Questo gesto si inserisce nel quadro del progetto Shawiri, un’iniziativa sostenuta dall’Unione europea e guidata dal Centro Europeo di Assistenza Elettorale (ECES). L’obiettivo è chiaro: promuovere una governance aperta e inclusiva, in cui la voce delle cittadine e dei cittadini sia ascoltata in modo equo e in cui le donne possano trovare un percorso concreto verso la leadership e l’assunzione di responsabilità.

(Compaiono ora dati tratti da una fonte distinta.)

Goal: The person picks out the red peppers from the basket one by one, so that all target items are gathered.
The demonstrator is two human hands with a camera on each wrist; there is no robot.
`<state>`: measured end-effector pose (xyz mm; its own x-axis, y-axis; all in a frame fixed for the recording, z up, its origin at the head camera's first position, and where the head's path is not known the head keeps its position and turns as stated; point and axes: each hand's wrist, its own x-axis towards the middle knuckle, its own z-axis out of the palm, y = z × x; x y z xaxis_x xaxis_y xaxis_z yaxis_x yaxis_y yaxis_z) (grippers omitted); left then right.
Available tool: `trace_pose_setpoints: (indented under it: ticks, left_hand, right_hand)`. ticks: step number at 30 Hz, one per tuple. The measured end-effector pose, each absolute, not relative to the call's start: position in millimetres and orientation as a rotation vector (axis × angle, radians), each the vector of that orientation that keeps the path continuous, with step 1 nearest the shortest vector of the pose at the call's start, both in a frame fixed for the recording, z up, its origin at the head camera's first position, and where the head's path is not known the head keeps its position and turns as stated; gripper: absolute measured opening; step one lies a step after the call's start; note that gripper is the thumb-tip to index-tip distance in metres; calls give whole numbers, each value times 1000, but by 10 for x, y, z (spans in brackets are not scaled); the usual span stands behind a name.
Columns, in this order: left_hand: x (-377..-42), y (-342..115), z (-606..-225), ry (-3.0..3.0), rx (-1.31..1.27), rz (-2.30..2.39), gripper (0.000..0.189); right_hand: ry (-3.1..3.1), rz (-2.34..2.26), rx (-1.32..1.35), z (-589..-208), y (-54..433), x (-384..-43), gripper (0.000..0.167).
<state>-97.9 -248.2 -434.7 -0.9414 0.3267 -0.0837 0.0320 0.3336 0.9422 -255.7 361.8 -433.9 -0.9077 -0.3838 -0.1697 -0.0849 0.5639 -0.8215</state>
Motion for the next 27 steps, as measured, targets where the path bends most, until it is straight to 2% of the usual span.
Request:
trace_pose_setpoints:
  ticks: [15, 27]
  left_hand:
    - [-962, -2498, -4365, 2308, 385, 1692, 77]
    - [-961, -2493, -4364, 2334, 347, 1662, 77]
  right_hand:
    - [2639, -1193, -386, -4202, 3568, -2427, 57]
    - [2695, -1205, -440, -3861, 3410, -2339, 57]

La Carta VIADuQ funge da bussola per le organizzazioni che desiderano rendere la parità tra donne e uomini una realtà duratura. Essa incoraggia la parità negli organi direttivi, l’adozione di regole interne eque e la riduzione delle barriere che ancora troppo spesso impediscono alle donne di accedere a ruoli chiave.
Tre strutture hanno formalizzato questo impegno con la loro firma: Demain, FAWECOM e Nomba Théâtre. Ciascuna, nel proprio ambito (educazione, mobilitazione comunitaria ed espressione artistica), condivide la stessa convinzione: costruire una società più equa, in cui i diritti umani e la giustizia sociale guidino l’azione collettiva. La CNDHL accompagna questi sforzi, garantendo che i principi della Carta VIADuQ si radichino e perdurino nel tempo. Con il progetto Shawiri, la voce della società civile si rafforza e le pratiche di governance locali si avvicinano a un’inclusione autentica, sostenibile e rappresentativa.